(PROBLEM REQUIREMENTS):
The following data is to be repeated exactly, its pictures excluded.

(INPUT DATA):
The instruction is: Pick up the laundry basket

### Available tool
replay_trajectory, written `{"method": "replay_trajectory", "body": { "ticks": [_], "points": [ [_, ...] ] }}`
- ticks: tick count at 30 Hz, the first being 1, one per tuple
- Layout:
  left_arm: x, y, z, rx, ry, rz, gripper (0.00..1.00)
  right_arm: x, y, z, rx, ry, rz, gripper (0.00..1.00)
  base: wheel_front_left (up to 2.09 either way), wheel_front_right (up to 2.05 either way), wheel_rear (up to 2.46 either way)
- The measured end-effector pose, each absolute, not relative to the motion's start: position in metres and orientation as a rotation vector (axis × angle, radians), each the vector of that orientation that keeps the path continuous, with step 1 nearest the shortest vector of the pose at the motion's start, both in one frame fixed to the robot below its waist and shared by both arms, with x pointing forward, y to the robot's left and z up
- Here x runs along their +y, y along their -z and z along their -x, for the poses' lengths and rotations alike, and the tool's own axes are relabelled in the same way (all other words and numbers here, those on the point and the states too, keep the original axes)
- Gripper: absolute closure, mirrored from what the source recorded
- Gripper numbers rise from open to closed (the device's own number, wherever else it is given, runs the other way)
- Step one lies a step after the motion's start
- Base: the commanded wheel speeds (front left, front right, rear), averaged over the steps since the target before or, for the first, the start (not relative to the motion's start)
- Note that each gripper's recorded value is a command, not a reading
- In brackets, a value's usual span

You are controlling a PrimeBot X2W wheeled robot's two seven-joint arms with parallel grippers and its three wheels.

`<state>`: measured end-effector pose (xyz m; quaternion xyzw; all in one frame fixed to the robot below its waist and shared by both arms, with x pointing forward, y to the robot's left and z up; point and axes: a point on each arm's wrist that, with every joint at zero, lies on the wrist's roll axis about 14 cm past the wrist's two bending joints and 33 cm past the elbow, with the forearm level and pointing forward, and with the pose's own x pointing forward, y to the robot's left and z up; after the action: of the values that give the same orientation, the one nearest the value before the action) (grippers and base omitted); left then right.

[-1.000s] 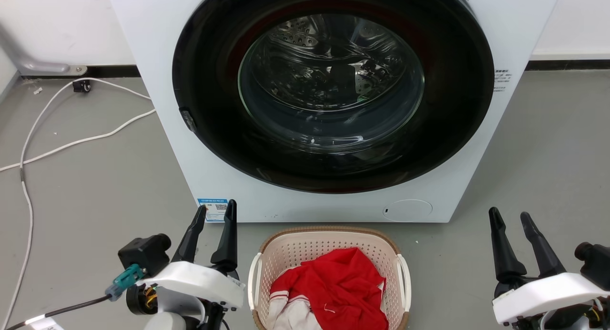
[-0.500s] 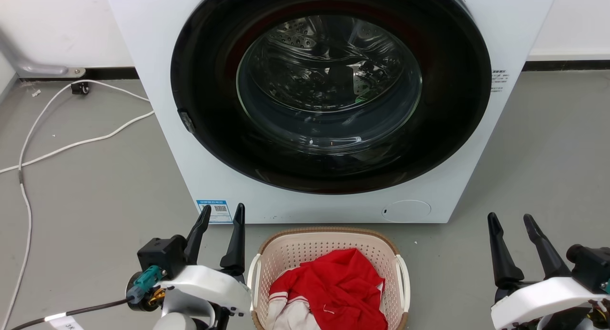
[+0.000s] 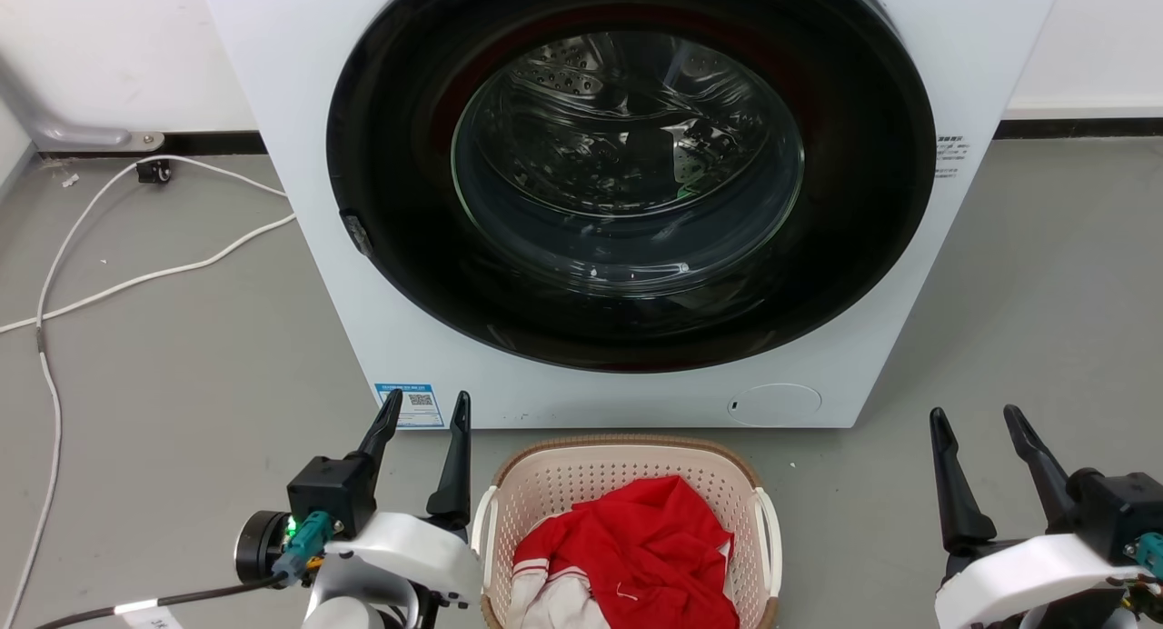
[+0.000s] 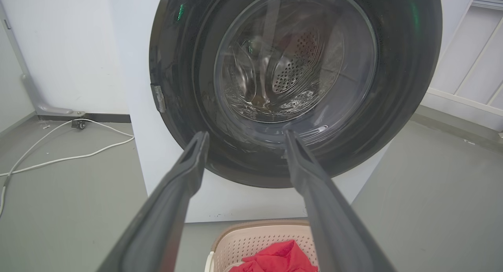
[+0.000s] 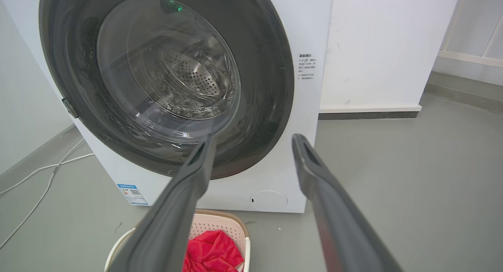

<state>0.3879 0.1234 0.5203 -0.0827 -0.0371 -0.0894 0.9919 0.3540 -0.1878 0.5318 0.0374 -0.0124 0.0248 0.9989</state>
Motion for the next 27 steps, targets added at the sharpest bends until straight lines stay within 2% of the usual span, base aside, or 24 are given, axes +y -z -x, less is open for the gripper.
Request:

(ANSWER SECTION):
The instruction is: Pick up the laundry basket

### Available tool
replay_trajectory, written `{"method": "replay_trajectory", "body": { "ticks": [_], "points": [ [_, ...] ] }}`
- ticks: tick count at 30 Hz, the first being 1, one per tuple
- Layout:
  left_arm: x, y, z, rx, ry, rz, gripper (0.00..1.00)
  right_arm: x, y, z, rx, ry, rz, gripper (0.00..1.00)
  base: wheel_front_left (up to 2.09 either way), wheel_front_right (up to 2.05 either way), wheel_rear (up to 2.46 either way)
- The measured end-effector pose, each absolute, not relative to the motion's start: position in metres and orientation as a rotation vector (axis × angle, radians), each the vector of that orientation that keeps the path continuous, with step 1 nearest the shortest vector of the pose at the motion's start, both in one frame fixed to the robot below its waist and shared by both arms, with x pointing forward, y to the robot's left and z up
- Here x runs along their +y, y along their -z and z along their -x, for the poses' lengths and rotations alike, and the tool's own axes are relabelled in the same way (all other words and numbers here, those on the point and the states too, keep the original axes)
- Gripper: absolute closure, mirrored from what the source recorded
- Gripper numbers rise from open to closed (the device's own number, wherever else it is given, runs the other way)
- Step one lies a step after the motion's start
- Base: the commanded wheel speeds (front left, front right, rear), averaged over the steps since the target before or, for the first, the start (not relative to the motion's start)
- Note that each gripper's recorded value is a command, not a reading
- In brackets, a value's usual span

You are controlling a PrimeBot X2W wheeled robot's two seven-joint arms with parallel grippers and its three wheels.

`<state>`: measured end-effector pose (xyz m; quaternion xyzw; all in one frame fixed to the robot below its waist and shared by both arms, with x pointing forward, y to the robot's left and z up; point and axes: a point on each arm's wrist that, with every joint at zero, lies on the wrist's roll axis about 14 cm past the wrist's two bending joints and 33 cm past the elbow, with the forearm level and pointing forward, and with the pose's own x pointing forward, y to the robot's left and z up; after the action: of the values that give the same orientation, the one nearest the value before the action) (grippers and base omitted); left then right.

[-1.000s] 
[-0.500s] 
[+0.000s] 
[+0.000s] 
[+0.000s] 

<state>0.3879 0.1234 0.5203 -0.0827 -0.0371 -0.0894 0.9919 0.3540 -0.1878 0.5318 0.0374 -0.0124 0.0248 0.9989</state>
Motion for the next 27 steps, targets added at the sharpest bends until straight lines stay within 2% of the usual span, base aside, or 24 are given, axes +y -z -x, less is open for the gripper.
Request:

The exercise is done, and no more output is needed.